Activity — An exact copy of the data is required, with no pictures in it.

Supplied information —
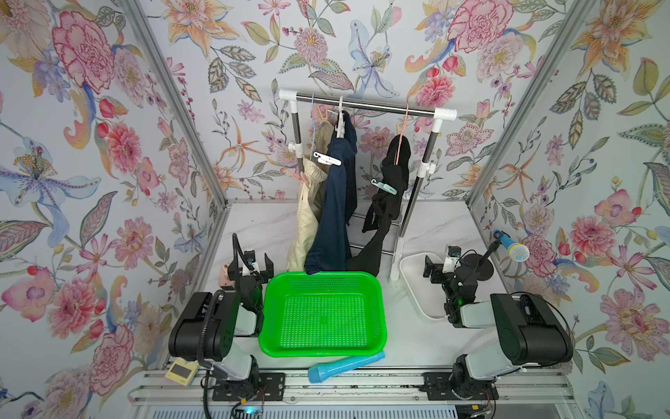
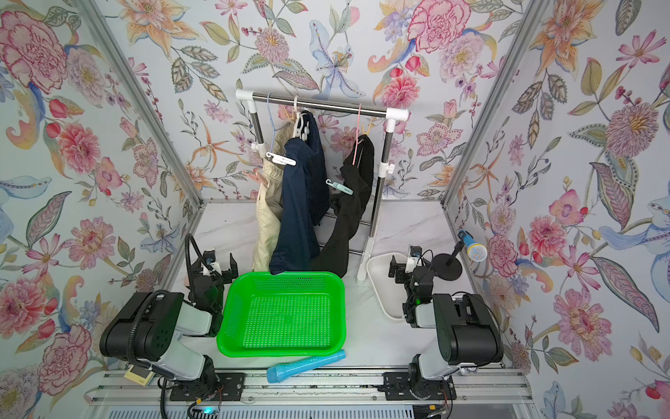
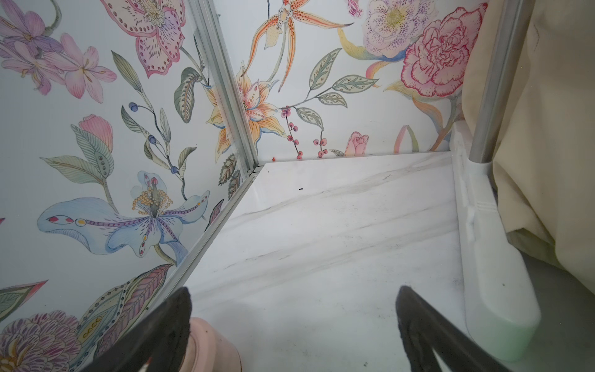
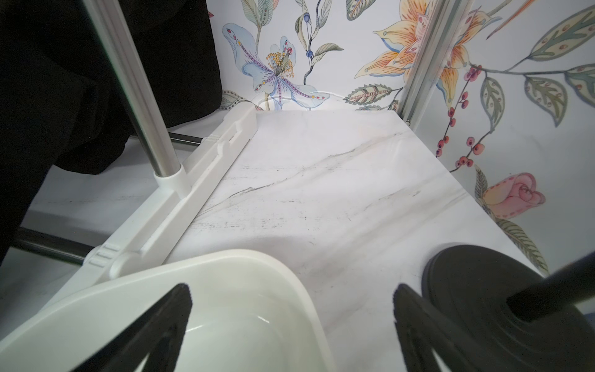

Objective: Remove the clothespins securing shorts to the hanger
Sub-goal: Pick up the hanger from the clothesline.

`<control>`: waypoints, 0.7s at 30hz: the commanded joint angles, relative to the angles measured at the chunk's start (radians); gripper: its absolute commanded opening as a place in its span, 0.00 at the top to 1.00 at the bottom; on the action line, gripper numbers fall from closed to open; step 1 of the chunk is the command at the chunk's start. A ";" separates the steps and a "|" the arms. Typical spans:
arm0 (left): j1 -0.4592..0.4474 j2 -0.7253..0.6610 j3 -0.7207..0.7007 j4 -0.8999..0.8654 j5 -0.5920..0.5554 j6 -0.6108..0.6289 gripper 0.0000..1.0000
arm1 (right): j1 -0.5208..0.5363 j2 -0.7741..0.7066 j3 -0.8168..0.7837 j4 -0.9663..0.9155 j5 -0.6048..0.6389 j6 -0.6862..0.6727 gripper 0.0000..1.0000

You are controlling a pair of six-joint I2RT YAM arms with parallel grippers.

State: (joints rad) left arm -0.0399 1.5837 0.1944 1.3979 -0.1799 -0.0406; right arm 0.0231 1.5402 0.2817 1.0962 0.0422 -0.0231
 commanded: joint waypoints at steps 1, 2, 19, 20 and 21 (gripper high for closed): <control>-0.008 -0.010 0.011 0.008 0.005 0.004 0.01 | 0.001 0.008 0.017 -0.001 0.009 -0.009 0.01; -0.009 -0.010 0.011 0.007 0.006 0.004 0.01 | 0.000 0.008 0.016 -0.001 0.010 -0.009 0.01; -0.009 -0.050 0.001 0.009 0.006 0.002 0.01 | 0.002 0.007 0.014 0.002 0.011 -0.009 0.01; -0.009 -0.071 -0.001 -0.002 0.010 0.004 0.01 | 0.001 0.006 0.016 0.002 0.016 -0.009 0.01; -0.009 -0.090 -0.001 -0.021 0.011 0.004 0.01 | 0.003 0.000 0.023 -0.012 0.028 -0.007 0.01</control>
State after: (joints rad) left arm -0.0399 1.5528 0.1944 1.3788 -0.1795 -0.0406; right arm 0.0231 1.5402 0.2821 1.0950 0.0444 -0.0227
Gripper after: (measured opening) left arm 0.994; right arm 0.992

Answer space —
Objective: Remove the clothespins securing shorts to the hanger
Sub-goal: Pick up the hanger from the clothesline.

`<control>`: waypoints, 0.7s at 30hz: the commanded joint angles, relative to the angles measured at the chunk's start (radians); gripper: its absolute commanded opening as a place in its span, 0.00 at the top to 1.00 at the bottom; on the action line, gripper numbers fall from closed to open; step 1 of the chunk is the command at the chunk's start. A ";" separates the steps and a "|" the arms. Typical spans:
arm0 (left): j1 -0.4592..0.4474 j2 -0.7253..0.6610 j3 -0.7207..0.7007 j4 -0.8999..0.8654 j5 -0.5920..0.5554 j6 -0.6108..0.6289 gripper 0.0000..1.0000
arm1 (right): j1 -0.5208..0.5363 j2 -0.7741..0.7066 j3 -0.8168..0.7837 j4 -0.9663..0.9155 j5 -0.6048..0.6389 j6 -0.6862..0.6727 gripper 0.0000..1.0000

You are controlling a pair of six-joint I2RT YAM arms with parallel grippers.

State: (joints rad) left arm -0.0399 1.5837 0.1944 1.3979 -0.1799 -0.0406; right arm 0.0231 1.5402 0.2817 1.0962 0.0422 -0.0231
 commanded: joint waypoints at steps 1, 2, 19, 20 and 21 (gripper high for closed): <control>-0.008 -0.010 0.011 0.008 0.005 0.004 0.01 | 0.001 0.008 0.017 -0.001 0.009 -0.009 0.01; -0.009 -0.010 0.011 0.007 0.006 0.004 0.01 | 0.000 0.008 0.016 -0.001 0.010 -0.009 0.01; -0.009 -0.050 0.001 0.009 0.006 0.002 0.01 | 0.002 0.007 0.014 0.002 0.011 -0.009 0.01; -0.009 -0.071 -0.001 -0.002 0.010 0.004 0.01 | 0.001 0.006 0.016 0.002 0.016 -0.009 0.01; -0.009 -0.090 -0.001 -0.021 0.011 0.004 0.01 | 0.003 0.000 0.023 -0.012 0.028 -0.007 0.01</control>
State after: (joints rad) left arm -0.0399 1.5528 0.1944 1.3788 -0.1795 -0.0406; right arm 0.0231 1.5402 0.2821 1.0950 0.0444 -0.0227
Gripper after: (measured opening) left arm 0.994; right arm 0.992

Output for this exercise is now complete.